Description
Ingredients
Scale
Cheese Selection:
- 2 cups sharp cheddar cheese, grated
- 1 ½ cups Monterey Jack cheese, grated
- 1 ½ cups smoked Gouda, grated
- Optional: ½ cup Fontina or Gruyere cheese, grated
For the Pasta:
- 1 pound elbow pasta or cavatappi, cooked al dente
For the Cheese Sauce:
- 4 tablespoons unsalted butter
- 4 tablespoons all-purpose flour
- 2 cups whole milk
- 1 cup heavy cream
- 1 teaspoon salt
- ½ teaspoon black pepper
- ½ teaspoon garlic powder
- ½ teaspoon onion powder
- Optional: ¼ teaspoon chili powder or chipotle powder
For Smoking:
- Hickory wood (or cherry/apple wood for a milder flavor)
- Large aluminum foil pan
Instructions
- Prep the Pasta: Cook the pasta according to package instructions, slightly softer than al dente.
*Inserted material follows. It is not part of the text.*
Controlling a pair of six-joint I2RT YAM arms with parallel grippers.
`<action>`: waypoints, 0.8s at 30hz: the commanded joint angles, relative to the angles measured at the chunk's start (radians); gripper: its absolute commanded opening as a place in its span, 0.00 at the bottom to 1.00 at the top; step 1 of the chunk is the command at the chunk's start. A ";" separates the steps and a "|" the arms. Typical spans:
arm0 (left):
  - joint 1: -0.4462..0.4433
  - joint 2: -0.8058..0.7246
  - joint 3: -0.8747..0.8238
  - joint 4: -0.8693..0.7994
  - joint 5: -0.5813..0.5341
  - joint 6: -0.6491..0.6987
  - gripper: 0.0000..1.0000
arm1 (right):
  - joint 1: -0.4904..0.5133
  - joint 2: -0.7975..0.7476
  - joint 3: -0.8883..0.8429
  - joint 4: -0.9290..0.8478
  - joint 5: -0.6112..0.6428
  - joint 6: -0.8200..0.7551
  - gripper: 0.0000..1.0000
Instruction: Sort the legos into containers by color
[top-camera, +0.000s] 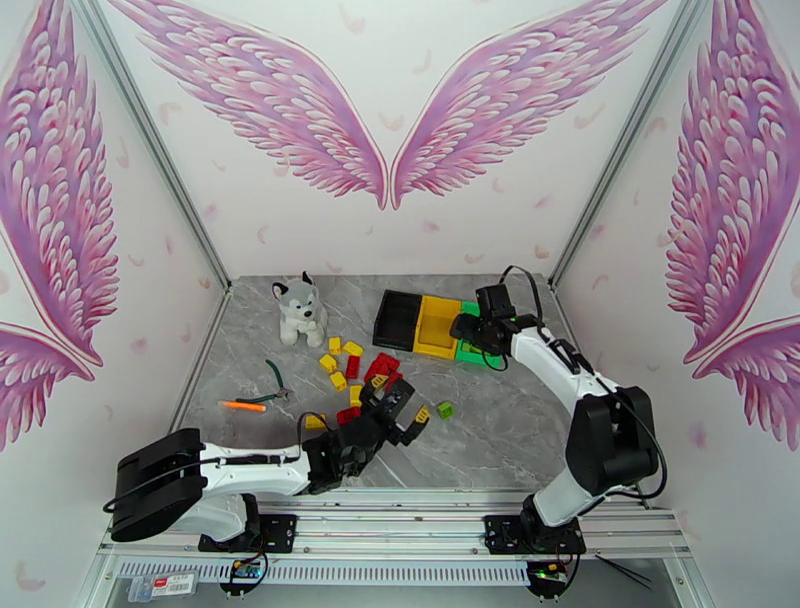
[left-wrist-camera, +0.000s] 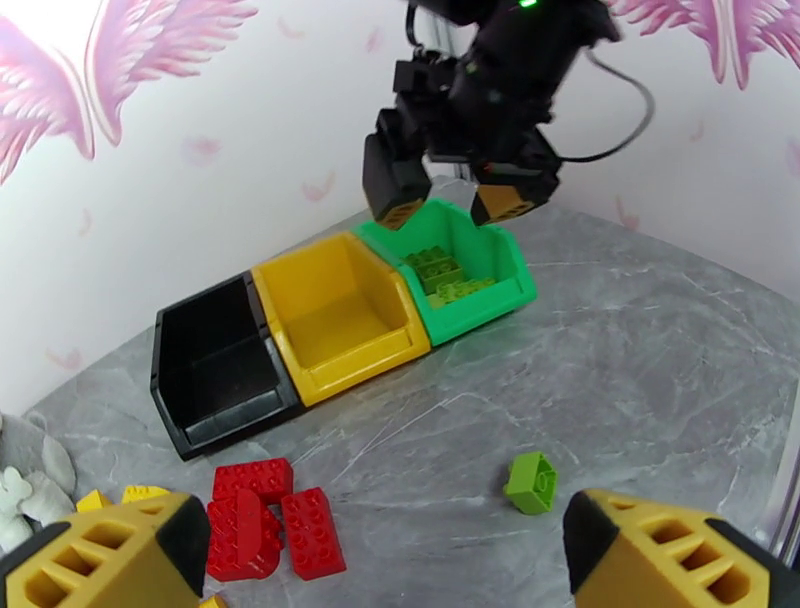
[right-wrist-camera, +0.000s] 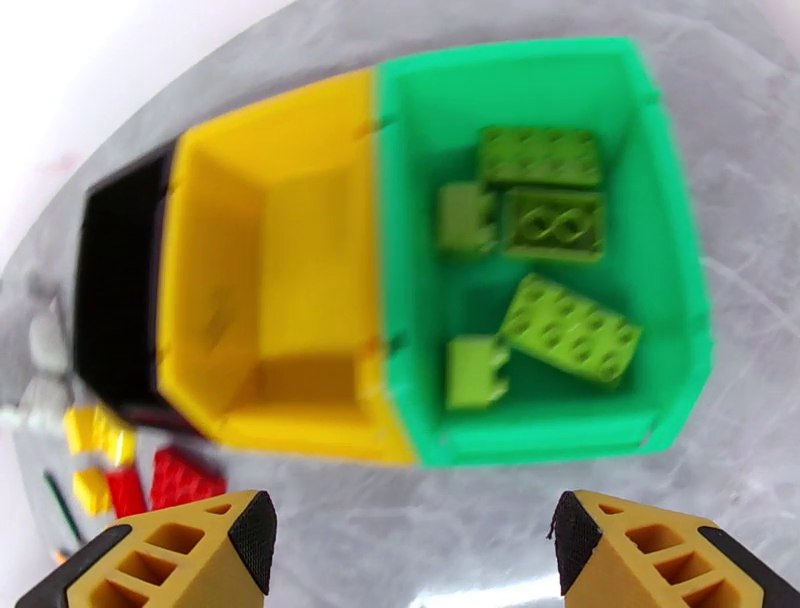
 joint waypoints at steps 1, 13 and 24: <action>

Drain and set aside.
- Make the Cheese Sauce: In a large saucepan, melt butter over medium heat. Whisk in the flour and cook for 1–2 minutes to eliminate the raw flour taste. Gradually add milk and cream, whisking constantly, until the mixture is smooth and thickened. Stir in salt, pepper, garlic powder, onion powder, and chili powder (if using). Add grated cheeses gradually, stirring until melted and smooth.
- Combine: Add the cooked pasta to the cheese sauce. Stir until every piece is fully coated and creamy.
- Prepare the Smoker: Preheat the smoker to 225–250°F using hickory or preferred wood.
- Assemble for Smoking: Transfer the mac and cheese to a large aluminum foil pan. Cover the pan with foil to prevent excessive drying.
- Smoke the Mac and Cheese: Place the pan in the smoker. Smoke for 1 hour, maintaining a steady temperature. After 1 hour, remove the foil and let it smoke uncovered for an additional 15 minutes to create a lightly browned, smoky crust.
- Serve: Remove the pan from the smoker and let it cool slightly. Garnish with fresh parsley or extra cheese if desired. Serve warm and enjoy!
Notes
- Cheese Tip: Always grate your own cheese for the best melt; pre-shredded cheese may contain anti-caking agents that affect texture.
- Smoky Flavor: For extra depth, sprinkle a little smoked paprika on top before smoking.
- Make Ahead: Assemble the mac and cheese and refrigerate overnight. Smoke when ready to serve.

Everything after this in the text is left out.